Esse não era seu principal propósito. Os habitantes do Velho Mundo queriam lâminas mais afiadas e duradouras e acabaram criando facas que podiam até mesmo cortar paredes como resultado. O que você acabou de fazer não é possível a menos que destrua o mecanismo de segurança.

— A segurança? — refletiu. — Eu sei que quebrei, mas isso realmente fez uma diferença tão grande?

A energia na faca normalmente preserva a lâmina e sua afiação. A remoção da segurança permitiu liberar toda aquela energia de uma só vez, sem levar em conta as limitações físicas da lâmina. Caso contrário, nem mesmo uma faca do Velho Mundo poderia cortar uma parede e a pessoa do outro lado, junto com todo o seu equipamento.

Alfa falou com indiferença, quase convencendo Akira de que isso era perfeitamente normal. Quase.

— Isso ainda não a tornaria terrivelmente perigosa? —  perguntou, parecendo em conflito.
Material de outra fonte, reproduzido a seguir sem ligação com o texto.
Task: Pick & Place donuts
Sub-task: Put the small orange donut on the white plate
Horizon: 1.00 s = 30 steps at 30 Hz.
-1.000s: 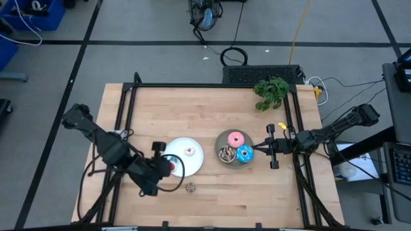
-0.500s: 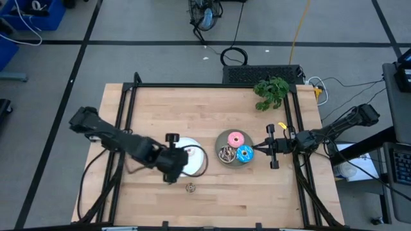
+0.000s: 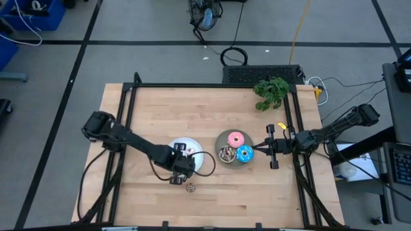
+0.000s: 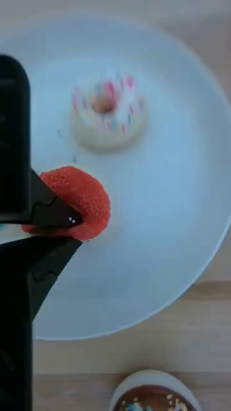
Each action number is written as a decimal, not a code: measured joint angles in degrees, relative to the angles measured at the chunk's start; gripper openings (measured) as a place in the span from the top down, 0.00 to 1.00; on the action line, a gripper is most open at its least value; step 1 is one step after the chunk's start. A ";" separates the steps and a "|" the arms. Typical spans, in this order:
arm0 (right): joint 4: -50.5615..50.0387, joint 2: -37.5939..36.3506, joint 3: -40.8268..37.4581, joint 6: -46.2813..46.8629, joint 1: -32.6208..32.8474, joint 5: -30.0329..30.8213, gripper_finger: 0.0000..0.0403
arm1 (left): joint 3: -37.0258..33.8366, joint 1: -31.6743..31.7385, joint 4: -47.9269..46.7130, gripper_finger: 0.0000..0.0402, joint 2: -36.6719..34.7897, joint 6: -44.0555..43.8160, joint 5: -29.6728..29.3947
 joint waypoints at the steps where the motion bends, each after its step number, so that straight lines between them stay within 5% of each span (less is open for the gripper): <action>1: 0.00 0.00 0.00 0.00 -0.01 0.00 1.00 | -0.61 0.10 1.34 0.93 0.74 -0.34 0.27; 11: 0.03 -0.02 0.00 0.00 0.00 0.00 1.00 | -1.59 0.23 4.12 0.93 3.06 -0.49 1.94; 22: -0.04 -0.01 0.00 -0.02 -0.01 0.00 1.00 | -1.26 0.45 3.76 0.60 0.27 -1.93 3.35; 30: 0.02 -0.02 0.00 -0.16 0.00 0.00 1.00 | -1.03 0.35 3.61 0.52 0.27 -1.58 5.65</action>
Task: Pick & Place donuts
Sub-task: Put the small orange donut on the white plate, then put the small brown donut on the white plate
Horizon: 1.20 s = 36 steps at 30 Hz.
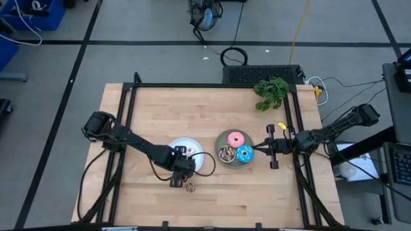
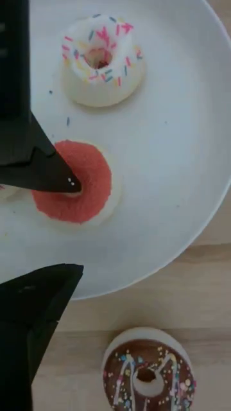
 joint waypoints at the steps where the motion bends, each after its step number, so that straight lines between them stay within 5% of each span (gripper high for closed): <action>1: 0.00 0.00 0.00 -0.04 -0.01 0.00 1.00 | 0.53 0.01 -0.59 0.51 0.00 0.37 -0.01; 13: 0.00 0.00 0.00 -0.07 -0.01 0.00 1.00 | 22.94 0.00 -21.70 0.52 -0.12 -1.19 -0.98; 18: -0.02 0.00 0.00 -0.51 -0.01 0.00 1.00 | 30.53 -2.09 -26.83 0.63 -0.22 0.14 -1.69; 25: -0.84 0.00 0.00 -0.43 0.01 0.00 1.00 | 32.80 -6.63 -25.94 0.96 -0.17 4.85 -5.45; 36: -0.87 0.00 0.00 -1.37 0.01 0.00 1.00 | 32.31 -7.87 -26.98 0.98 -0.11 4.40 -7.21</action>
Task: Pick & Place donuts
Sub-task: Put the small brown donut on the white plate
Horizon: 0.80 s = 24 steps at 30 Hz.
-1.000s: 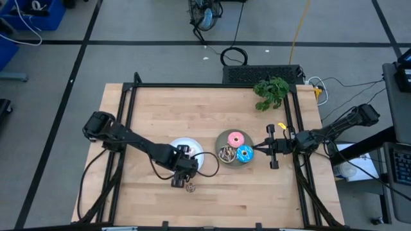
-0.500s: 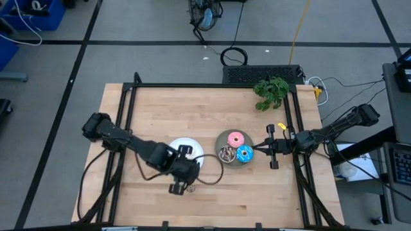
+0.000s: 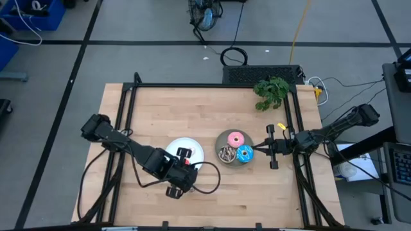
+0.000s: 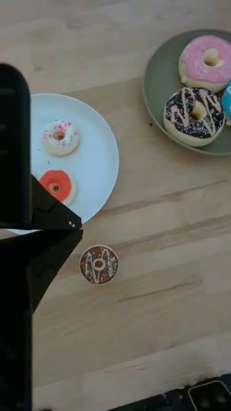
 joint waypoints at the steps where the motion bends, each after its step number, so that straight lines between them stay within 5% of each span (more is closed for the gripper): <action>1: 0.01 0.00 0.00 0.00 -0.01 0.00 1.00 | 0.00 0.02 0.00 0.97 0.00 -0.24 -0.02; 17: -0.87 0.00 0.00 0.00 -0.01 0.00 1.00 | -0.04 0.08 -1.26 0.92 0.00 -2.42 -4.60; 24: -0.87 0.00 0.00 0.00 -0.01 0.00 1.00 | -0.04 -1.84 10.67 0.98 3.91 -3.17 -5.36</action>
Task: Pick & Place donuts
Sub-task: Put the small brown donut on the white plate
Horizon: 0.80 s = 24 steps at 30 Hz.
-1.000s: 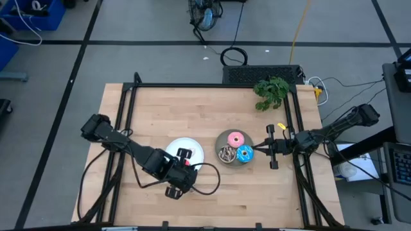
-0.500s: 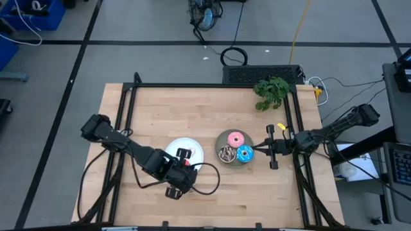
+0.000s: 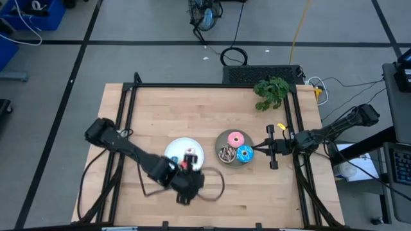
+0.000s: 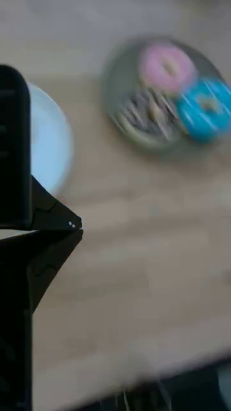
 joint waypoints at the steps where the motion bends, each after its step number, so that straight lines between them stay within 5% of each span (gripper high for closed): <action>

Bem, sim. Extremamente. Mas e daí? É seguro se usado corretamente. Você a usou de forma insegura deliberadamente.

— Bem, suponho.

Akira não tinha nenhum motivo real para discutir ou duvidar da explicação de Alfa. Ainda assim, não conseguia se livrar da ideia de que a faca era perigosa. E o que isso dizia sobre o Velho Mundo como um todo, onde tais ferramentas eram comuns?

Alfa deu um sorriso ao mesmo tempo orgulhoso e travesso.

Agora, você está satisfeito com o meu apoio? Pensou que não tinha chance contra os caçadores e agora derrotou dois, mesmo que tenha arruinado uma relíquia no processo. Não me importaria com uma demonstração de gratidão, sabe.

Akira fez uma reverência, sua expressão séria em desacordo com a brincadeira de Alfa.

— Obrigado. Eu teria morrido sem você. E acho que parte de mim não confiava completamente em você até agora. Desculpe.

Alfa abandonou sua atitude provocativa e sorriu gentilmente.

Não se preocupe. Se finalmente ganhei sua confiança, fico feliz. Agora, o que faremos a seguir? Seguir nosso plano original e rastrear relíquias, ou voltar e encerrar o dia? Você deve estar cansado, e esgotar-se não é eficiente, então não há necessidade de se forçar.

— Para ser honesto — disse Akira, com sua preocupação bem clara no rosto. — Estou cansado e gostaria de voltar, mas ainda não encontramos nada hoje. Preciso trazer algo de volta se quiser receber o resto do meu dinheiro no posto de troca.

Vamos apenas verificar este edifício, então. Com minha ajuda, você terá mais facilidade em encontrar relíquias que a maioria dos caçadores não perceberia.

Akira concordou. Sua busca revelou alguns lenços extremamente sujos que nenhum caçador comum daria uma segunda olhada, nem Akira teria, se Alfa não o tivesse informado que eles eram de fabricação do Velho Mundo. Mas isso ainda era melhor do que nada, e com isso cancelou sua busca, voltando para a cidade com o máximo de equipamento de Kwahom e Hahya que pôde carregar.

Apenas os dois cadáveres permaneciam no prédio, caçadores mortos em um ataque fracassado a outro caçador, uma cena muito comum no leste.